Я не хочу повторяться, не говорить того, что уже было сказано прошлый раз в этой же зале. Но это очень трудно. Все, что рассказывают и пишут о большевиках трезвые люди, – все это одно и то же. Одно громадное повторение. Трезвых людей не так мало. Трезвых и разумных. Немало, а все-таки гораздо меньше, чем близоруких и сумасшедших. Этим, сколько ни повторяй одно и то же, – напрасно: близорукие не видят, сумасшедшие не слышат.
В Европе сейчас очень много сумасшедших. Немало их и в России; хотя там несколько иное безумие. В России оно, главным образом, среди народа. Когда мы ехали, вот теперь, из Петербурга, то положительно весь вагон был сумасшедший. Вся мужицко-красноармейская толпа, грузная, больная, густая, сдавленная – все это были безумцы. Гляжу с верхней лавки, в состоянии полузадушенности, вниз и слушаю.
Один, обвязанный, солдат, кричит: «Состарела меня эта жисть! Силушки нету!» Я возражаю: «Чего вам стареться, сами же виноваты!»
«Сами! Да ведь взглянуть надо, ведь народ у нас не то что сдурел, а прямо с ума посходил. Нас бы ткнуть в загривок хорошенько, так пришли бы в разум».
Другой вступается:
– Мало тебя еще тычут. Всего истыкали, а он скулит.
– Это верно, истыкали. Да ведь кто тычет? Надо сказать…
Но его перебивают:
– Ладно, молчи, вплоть до расстрела захотел! Дохни сам.
И разговор умолкает. Действительно, повсюду юркие агенты, как фельдшера в психиатрической больнице, следят, чтобы безумцы не буйствовали, чтобы помешательство было тихое.
В Петербурге, на месте, тишина эта легче достигается. Пространства много, людей мало, каждый в одиночку, ну и молчат.
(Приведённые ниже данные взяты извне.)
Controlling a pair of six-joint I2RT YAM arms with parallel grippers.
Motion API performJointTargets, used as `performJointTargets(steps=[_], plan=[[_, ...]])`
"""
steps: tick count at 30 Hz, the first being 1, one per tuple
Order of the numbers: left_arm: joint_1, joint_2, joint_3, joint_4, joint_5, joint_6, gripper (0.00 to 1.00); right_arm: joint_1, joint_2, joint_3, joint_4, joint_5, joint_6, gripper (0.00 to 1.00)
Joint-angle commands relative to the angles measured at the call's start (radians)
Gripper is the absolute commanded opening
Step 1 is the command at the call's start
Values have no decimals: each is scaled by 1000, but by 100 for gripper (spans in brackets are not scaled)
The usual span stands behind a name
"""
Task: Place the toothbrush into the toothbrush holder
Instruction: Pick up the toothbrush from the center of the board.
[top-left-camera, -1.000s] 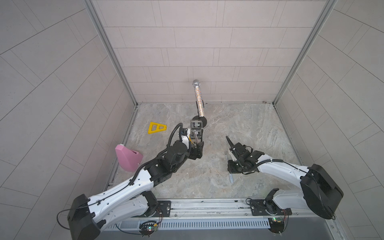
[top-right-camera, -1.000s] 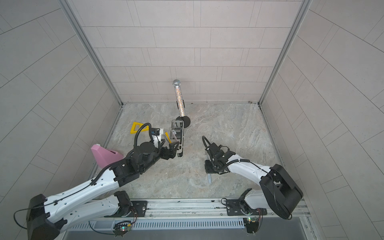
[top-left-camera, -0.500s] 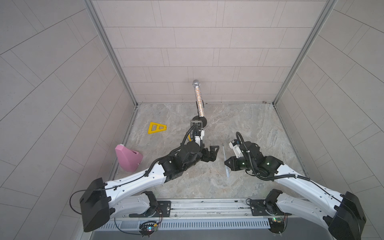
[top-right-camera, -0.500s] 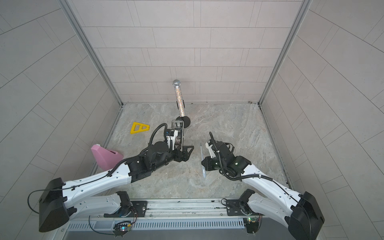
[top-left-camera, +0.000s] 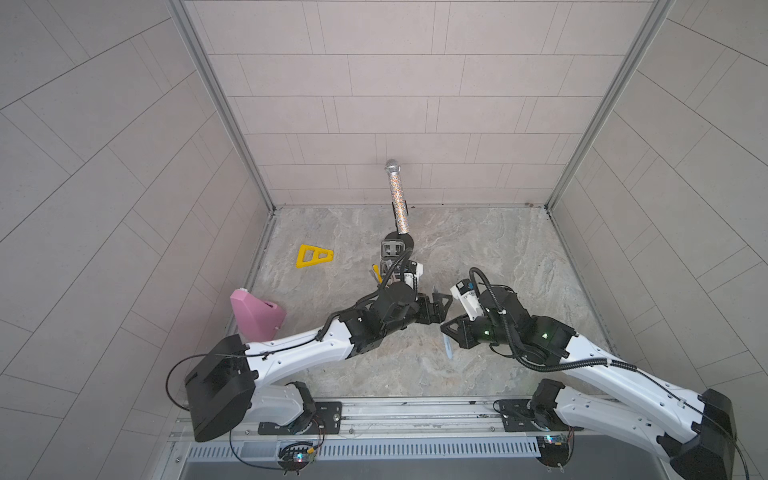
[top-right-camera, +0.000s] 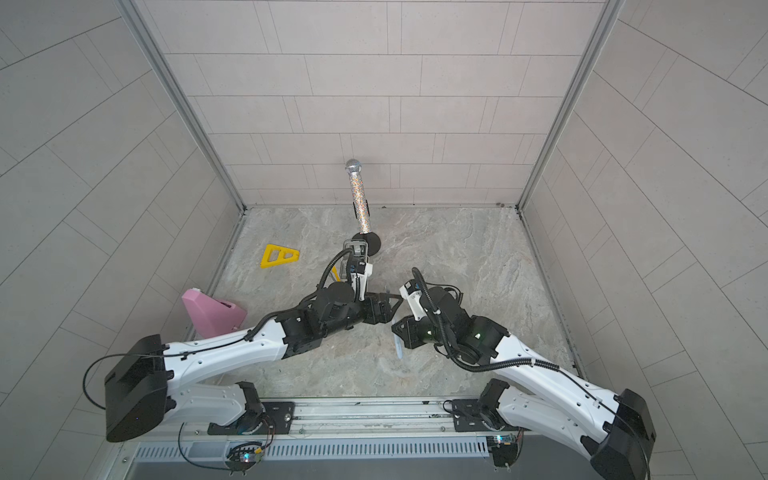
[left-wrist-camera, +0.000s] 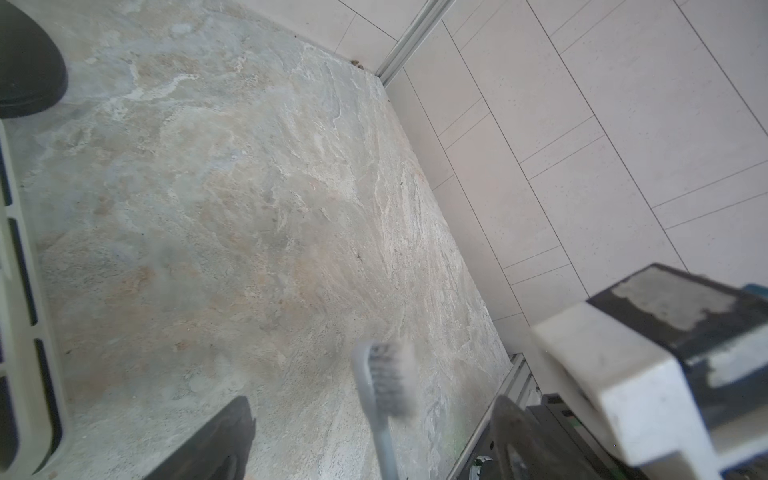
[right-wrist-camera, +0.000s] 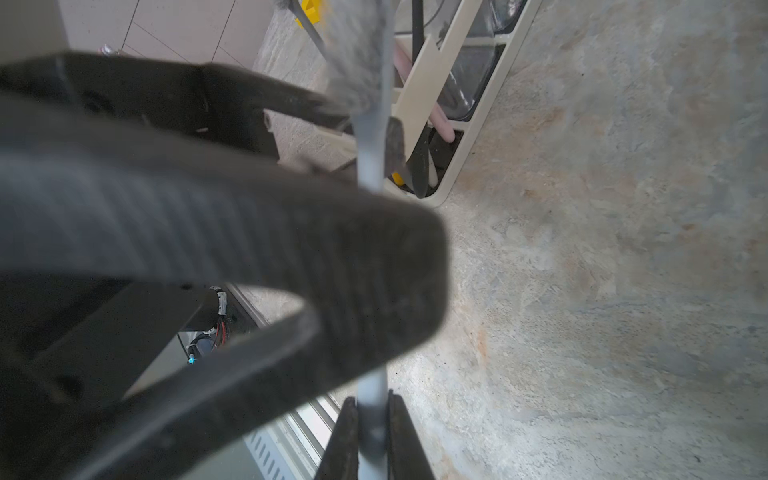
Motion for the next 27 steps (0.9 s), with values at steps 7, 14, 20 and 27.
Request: performJointTargets(steps=[7,14,20,27], plan=[[25,30,39,83,61,-53,51,42,-8,17,-9,48,-28,13],[33,35,30,95,83,-71,21,46,-23,17,-13,66,-33,13],[40,10,27,59,65,-50,9,46,-33,14,-20,79,-37,14],[42,-48,84,-130,-34,76,4,46,-68,13,-34,140,-38,51]])
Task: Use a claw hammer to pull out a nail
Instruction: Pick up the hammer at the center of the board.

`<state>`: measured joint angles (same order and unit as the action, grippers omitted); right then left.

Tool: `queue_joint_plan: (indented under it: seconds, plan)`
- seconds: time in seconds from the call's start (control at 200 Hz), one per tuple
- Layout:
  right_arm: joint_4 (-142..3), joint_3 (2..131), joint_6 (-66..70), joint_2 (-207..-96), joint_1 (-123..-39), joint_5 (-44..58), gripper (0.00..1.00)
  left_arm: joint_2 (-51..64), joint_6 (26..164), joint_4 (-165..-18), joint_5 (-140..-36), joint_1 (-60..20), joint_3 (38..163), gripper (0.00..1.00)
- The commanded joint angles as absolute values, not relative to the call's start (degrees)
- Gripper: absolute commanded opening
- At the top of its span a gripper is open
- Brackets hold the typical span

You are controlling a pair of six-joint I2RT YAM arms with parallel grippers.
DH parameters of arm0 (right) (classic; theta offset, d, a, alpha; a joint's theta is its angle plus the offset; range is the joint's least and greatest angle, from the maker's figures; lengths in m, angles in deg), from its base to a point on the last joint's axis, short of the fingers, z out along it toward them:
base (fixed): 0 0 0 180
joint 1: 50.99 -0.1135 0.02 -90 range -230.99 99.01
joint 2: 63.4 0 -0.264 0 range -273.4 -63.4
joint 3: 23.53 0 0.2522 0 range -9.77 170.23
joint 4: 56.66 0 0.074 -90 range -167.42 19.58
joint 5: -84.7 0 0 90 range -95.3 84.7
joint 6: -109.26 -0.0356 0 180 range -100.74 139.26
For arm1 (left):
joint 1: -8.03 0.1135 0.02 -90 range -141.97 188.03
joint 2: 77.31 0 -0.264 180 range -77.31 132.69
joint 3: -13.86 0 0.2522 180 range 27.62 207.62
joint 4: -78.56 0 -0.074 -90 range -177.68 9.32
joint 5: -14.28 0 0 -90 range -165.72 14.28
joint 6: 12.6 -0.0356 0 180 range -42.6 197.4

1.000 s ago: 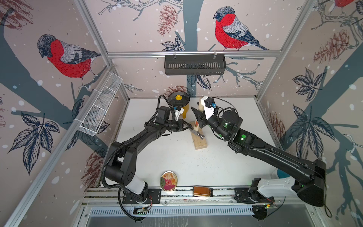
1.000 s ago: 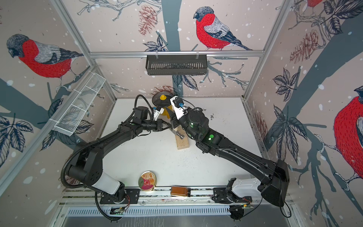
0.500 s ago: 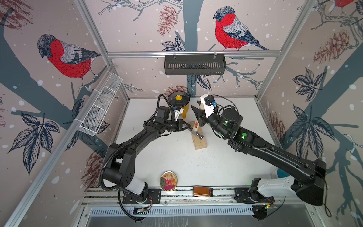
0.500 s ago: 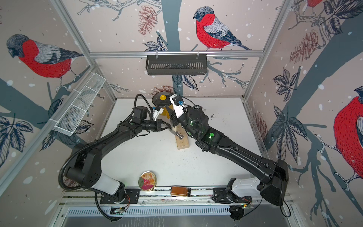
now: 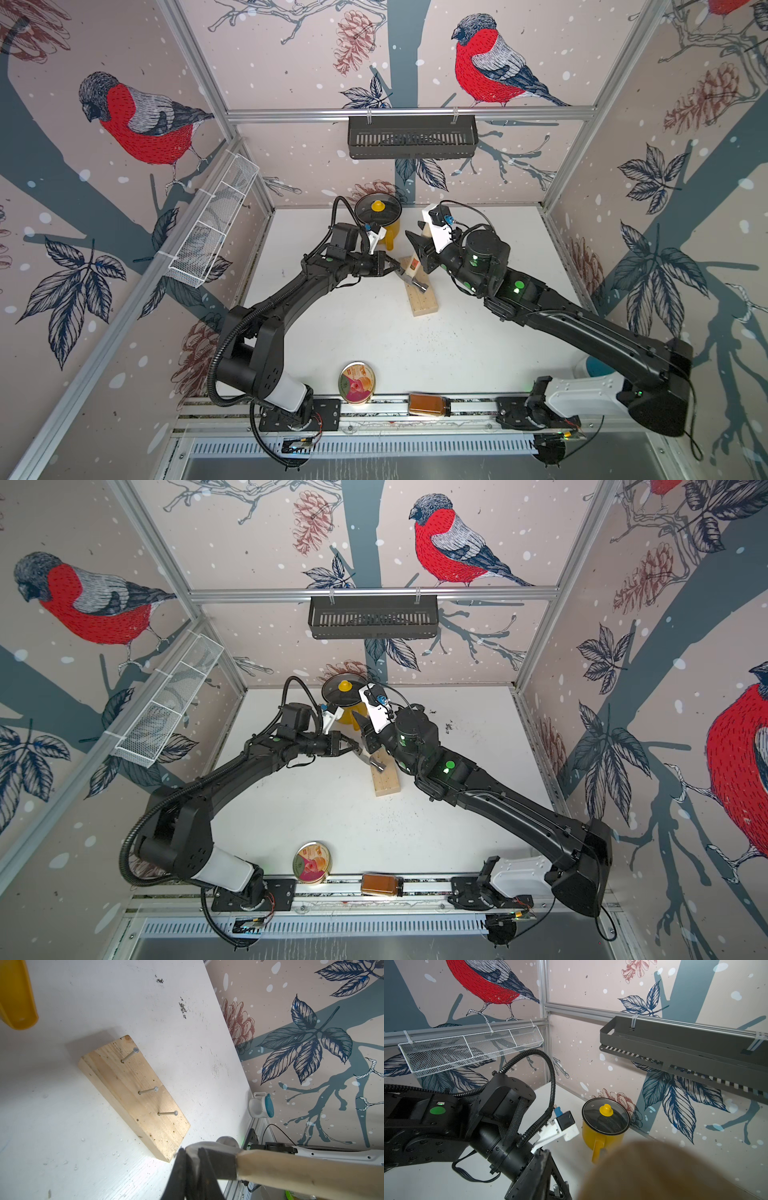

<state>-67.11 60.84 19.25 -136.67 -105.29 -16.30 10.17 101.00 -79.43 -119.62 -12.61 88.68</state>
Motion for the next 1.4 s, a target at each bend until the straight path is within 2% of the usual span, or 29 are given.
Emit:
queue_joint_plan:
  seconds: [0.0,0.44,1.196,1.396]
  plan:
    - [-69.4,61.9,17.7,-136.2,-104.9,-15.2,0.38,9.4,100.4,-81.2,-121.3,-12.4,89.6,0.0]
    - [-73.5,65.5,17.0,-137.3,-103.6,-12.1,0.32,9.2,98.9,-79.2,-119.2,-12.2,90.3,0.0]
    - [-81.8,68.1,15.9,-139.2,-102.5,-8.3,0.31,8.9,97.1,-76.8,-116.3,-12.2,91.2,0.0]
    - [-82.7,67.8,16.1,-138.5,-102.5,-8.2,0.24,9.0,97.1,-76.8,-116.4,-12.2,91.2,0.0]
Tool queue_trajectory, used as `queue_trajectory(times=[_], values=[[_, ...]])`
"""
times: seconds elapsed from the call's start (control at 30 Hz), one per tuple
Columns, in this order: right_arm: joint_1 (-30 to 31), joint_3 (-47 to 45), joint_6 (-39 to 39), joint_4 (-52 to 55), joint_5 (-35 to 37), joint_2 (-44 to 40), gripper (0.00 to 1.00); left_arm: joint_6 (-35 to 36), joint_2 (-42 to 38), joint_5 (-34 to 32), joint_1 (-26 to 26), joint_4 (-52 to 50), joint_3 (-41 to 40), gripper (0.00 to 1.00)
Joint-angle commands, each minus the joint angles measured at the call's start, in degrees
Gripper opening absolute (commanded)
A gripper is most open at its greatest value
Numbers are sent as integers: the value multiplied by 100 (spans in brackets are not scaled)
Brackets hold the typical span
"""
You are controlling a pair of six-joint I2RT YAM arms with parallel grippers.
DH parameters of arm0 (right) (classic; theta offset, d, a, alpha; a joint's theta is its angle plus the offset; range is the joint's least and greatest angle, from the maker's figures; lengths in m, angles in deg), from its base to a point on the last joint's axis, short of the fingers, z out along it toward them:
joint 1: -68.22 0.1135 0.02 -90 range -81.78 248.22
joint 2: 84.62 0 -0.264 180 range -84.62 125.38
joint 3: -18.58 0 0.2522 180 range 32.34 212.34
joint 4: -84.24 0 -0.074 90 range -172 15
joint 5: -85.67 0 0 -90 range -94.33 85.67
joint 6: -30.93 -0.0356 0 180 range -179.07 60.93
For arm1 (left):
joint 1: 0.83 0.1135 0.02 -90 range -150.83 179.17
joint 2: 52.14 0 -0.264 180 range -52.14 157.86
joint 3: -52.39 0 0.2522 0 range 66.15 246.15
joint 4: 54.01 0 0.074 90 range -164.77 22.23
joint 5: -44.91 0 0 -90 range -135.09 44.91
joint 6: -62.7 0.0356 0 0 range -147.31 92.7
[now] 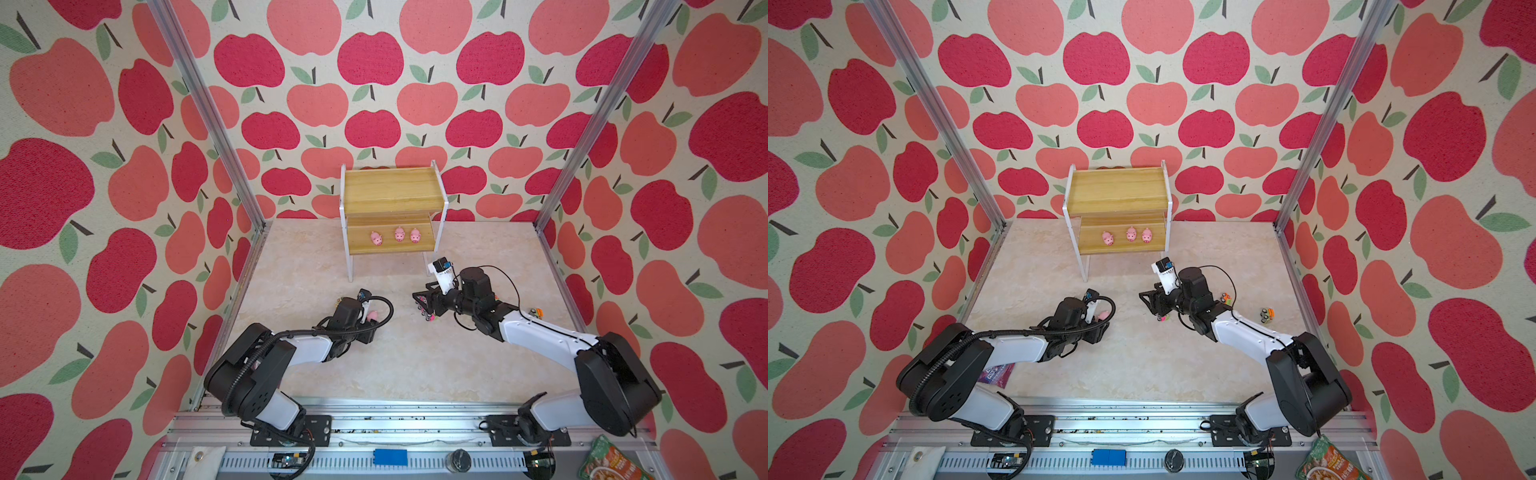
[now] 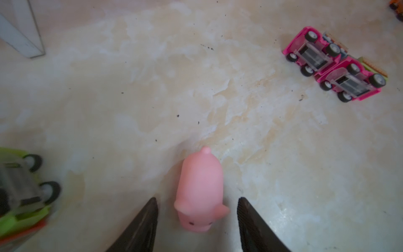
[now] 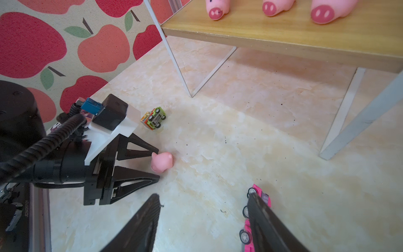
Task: Organize plastic toys on shelves
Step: Pick up the plastic toy from the center of the table.
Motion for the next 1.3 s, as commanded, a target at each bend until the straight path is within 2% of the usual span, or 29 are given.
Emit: queue_trajectory(times=[0.0,0.3,0.53,0.87,1.27], values=[[-44,-104,67,-113,-47,-162,67,55,143,3,31,250,108,54],[-44,-139,58,-166,21,-153,67,82,-20,-133,-41,305,100,36],[-42,-166,71,-218,102,-112,66,-23,-619,-676,-270,-255,338,30],[-56,-363,73,-462,307,-96,66,-203,-906,-1571,-414,-1952,1818,29],[-61,-772,193,-817,562,-485,66,-479,-43,-2487,-204,-2600,3570,30]])
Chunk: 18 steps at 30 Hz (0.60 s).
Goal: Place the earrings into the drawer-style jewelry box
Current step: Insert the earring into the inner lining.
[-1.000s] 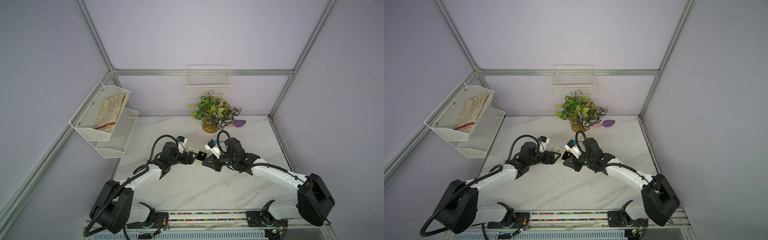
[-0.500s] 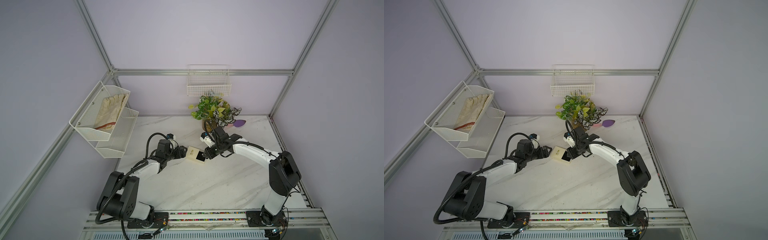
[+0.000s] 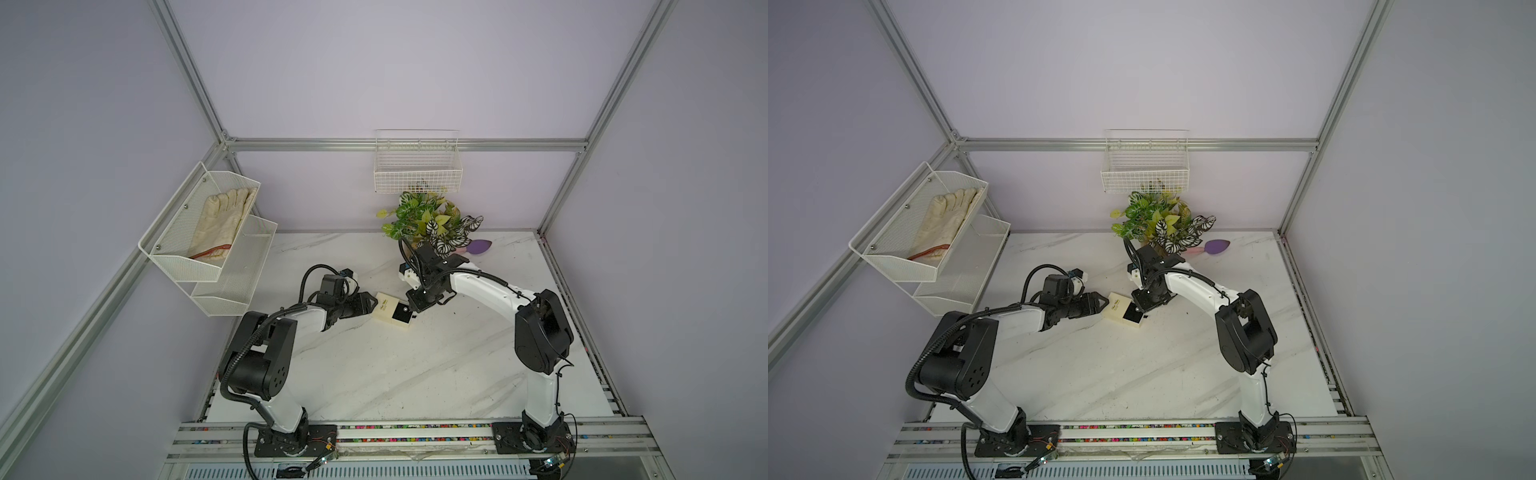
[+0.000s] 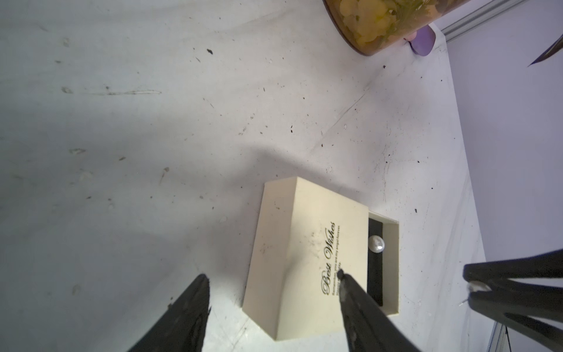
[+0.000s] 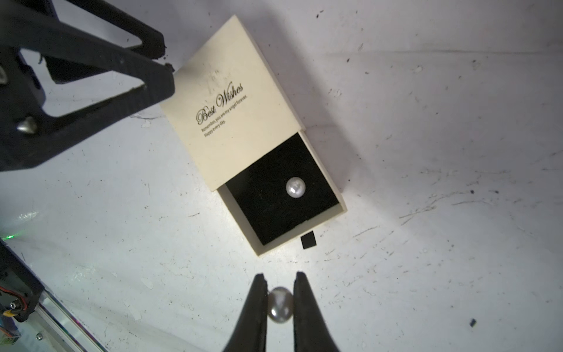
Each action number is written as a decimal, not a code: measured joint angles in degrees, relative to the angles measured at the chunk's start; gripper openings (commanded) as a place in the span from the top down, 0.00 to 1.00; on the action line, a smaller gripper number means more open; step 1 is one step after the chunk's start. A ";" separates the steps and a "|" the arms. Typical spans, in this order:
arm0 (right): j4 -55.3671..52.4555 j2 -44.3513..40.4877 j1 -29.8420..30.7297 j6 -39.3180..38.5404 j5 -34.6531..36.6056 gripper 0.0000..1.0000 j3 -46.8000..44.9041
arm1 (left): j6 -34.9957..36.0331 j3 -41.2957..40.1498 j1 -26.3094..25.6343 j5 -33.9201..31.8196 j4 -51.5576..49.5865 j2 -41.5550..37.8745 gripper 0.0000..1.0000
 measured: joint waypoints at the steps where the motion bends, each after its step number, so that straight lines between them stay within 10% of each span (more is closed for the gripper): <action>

Летом, когда аэропланы жужжали вверху, и люди стекались в кучки, – глядеть, – и то глядели молча; шепота даже своего боятся.
Летняя картина Петербурга была такая: улица длинная, как стрела – и точно зеленая дорога: так заросла травой. Черные точки кое-где посередине: это прохожие, с котомками за плечами. Изредка провоняет, дребезжа, автомобиль: большевицкий, ибо автомобили только правительственные. Их очень мало, и они полуразрушенные. Впрочем, у Зиновьева хороший. Зиновьев – человек жирный, белотелый, курчавый. На фотографиях, в газетах, выходит ужасно похожим на пышную, старую женщину. Он всегда без шапки. И когда едет на автомобиле, то сидит на коленях у двух красноармейцев. Это его личная охрана. Он без нее – никуда, ибо трус первой руки. Впрочем, они все трусы. Троцкий держит себя за семью замками, а когда идет, то охранники его буквально теснят в кольце, давят кольцом.
Зиновьев осенью пережил тяжелую минуту. Она у меня отмечена в дневнике со слов очевидца. Было какое-то собрание матросов и красноармейцев в Таврическом дворце (ныне он называется Дворцом Урицкого). Собрание, казалось бы, надежное, большевицкое, – иных не бывает, не допускают. И вдруг эти надежные «коммунисты» взбесились: полезли на Зиновьева с криками: «Долой войну! долой комиссаров!» и даже, что уж совсем непереносно: «Долой жидов!». Кое-где кулаки стали сжиматься… Зиновьев хотел удрать задним ходом – и не мог. Его секретарша тогда кинулась отыскивать Горького. Ездила по всему городу, даже в наш дом заглядывала. Где-то Горький был отыскан и приведен спасать Зиновьева. Горький говорит мало, глухо, отрывисто, будто лает. Я не думаю, чтобы его красноречие было решающим, когда он пролаял: «Воюйте, а не то придет Колчак и оторвет вам голову». Но все-таки страсти на этот раз улеглись. А на следующий – собрания стали еще больше фильтровать. Зиновьев слишком расстроился.